Acoustic Structure Tuning

Last Updated on : 2026-04-08 09:19:46Copy for LLMView as MarkdownDownload PDF

Audio quality test

Voice interaction is a fundamental feature of AI hardware. The quality of audio data during interaction serves as the foundation for ensuring product functionality and user experience. It is also a prerequisite for accurate speech recognition and precise comprehension/response from large language models. Therefore, every AI hardware product requires audio quality tests.

Tuya provides basic audio data test methods to help you get audio data and adjust product structure, hardware, and software accordingly during the development process. Therefore, this ensures the quality of audio data, improves the wake-up rate and voice recognition rate, and optimizes the large model interaction experience. The platform debugs audio data as .pcm data, 16-bit bit width, and 16 kHz sampling rate. Recommended software for viewing audio data: Adobe Audition or ocenaudio.

This topic applies only to onboard audio scenarios. For external voice chips, refer to the acoustic structure debugging method for the specific voice chip.

Audio processing workflow

AI conversation is based on traditional streaming media technology, sharing many similarities with VoIP and live video. Audio processing on the device consists of two parts: push stream and pull stream. Push stream includes microphone capture, 3A processing, and voice encoding. Pull stream includes voice decoding, audio processing, and speaker output.

Acoustic Structure Tuning

Explanation of terms in the diagram:

  • AGC: Auto gain control.

  • AEC: Acoustic echo cancellation.

  • NS: Noise suppression.

In addition to the components shown in the diagram, audio processing may also include other modules such as DRC (dynamic range compression) and VAD (voice activity detection). Among all audio modules, the AEC module has the most significant impact on voice interaction. The effectiveness of echo cancellation is not only related to the algorithm itself but also closely tied to hardware performance and acoustic/mechanical design. Due to the influence of hardware structure and design, audio processing must aim to remove as much echo as possible while preserving the near-end speech to ensure smooth AI voice conversation.

Acoustic structure test

Test tools

Use the official Tuya serial debugging tool tyuTool.

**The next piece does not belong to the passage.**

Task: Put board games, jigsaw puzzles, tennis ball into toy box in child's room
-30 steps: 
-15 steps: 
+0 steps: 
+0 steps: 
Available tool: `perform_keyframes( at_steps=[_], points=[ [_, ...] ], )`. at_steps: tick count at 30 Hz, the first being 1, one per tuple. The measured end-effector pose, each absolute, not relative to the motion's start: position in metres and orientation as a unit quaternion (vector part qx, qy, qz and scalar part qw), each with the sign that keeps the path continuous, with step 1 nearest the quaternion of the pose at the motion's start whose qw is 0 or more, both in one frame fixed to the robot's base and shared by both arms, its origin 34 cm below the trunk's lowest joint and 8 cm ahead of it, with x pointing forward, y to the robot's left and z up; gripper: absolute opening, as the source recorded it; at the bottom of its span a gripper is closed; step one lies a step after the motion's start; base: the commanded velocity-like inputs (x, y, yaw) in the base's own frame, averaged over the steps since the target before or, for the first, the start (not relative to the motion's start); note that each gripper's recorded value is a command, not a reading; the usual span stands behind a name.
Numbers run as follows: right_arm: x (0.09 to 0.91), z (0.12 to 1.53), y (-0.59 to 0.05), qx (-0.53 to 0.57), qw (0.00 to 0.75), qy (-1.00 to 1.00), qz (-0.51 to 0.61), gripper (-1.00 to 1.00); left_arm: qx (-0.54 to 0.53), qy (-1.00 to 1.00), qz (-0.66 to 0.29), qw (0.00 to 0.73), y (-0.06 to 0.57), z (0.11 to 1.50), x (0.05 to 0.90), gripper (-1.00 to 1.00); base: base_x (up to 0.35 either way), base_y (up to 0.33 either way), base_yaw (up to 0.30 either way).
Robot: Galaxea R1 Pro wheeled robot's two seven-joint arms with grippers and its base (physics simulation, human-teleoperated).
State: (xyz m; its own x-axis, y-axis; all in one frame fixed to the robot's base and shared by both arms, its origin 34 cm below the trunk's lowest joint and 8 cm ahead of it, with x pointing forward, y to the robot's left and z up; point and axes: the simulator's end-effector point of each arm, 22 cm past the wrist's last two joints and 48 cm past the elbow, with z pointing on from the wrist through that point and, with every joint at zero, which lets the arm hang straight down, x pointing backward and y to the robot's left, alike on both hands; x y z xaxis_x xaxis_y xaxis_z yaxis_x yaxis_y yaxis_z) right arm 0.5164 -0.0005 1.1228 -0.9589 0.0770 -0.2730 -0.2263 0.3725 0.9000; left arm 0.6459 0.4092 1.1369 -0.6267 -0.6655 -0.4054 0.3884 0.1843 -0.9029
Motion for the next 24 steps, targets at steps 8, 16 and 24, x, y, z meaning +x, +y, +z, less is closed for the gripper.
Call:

  • This tool supports cross-platform operation (available in both GUI and CLI modes).
  • While the application is running, it can send control commands via the serial port, play specified test audio, and dump audio channel data for analysis.
  • For specific installation and usage instructions, refer to the README in its GitHub repository.

Test commands

After connecting to the device using the AI debug serial mode of tyuTool (or directly via a serial terminal), you can use the following commands to control recording and playback to assist with acoustic structure testing.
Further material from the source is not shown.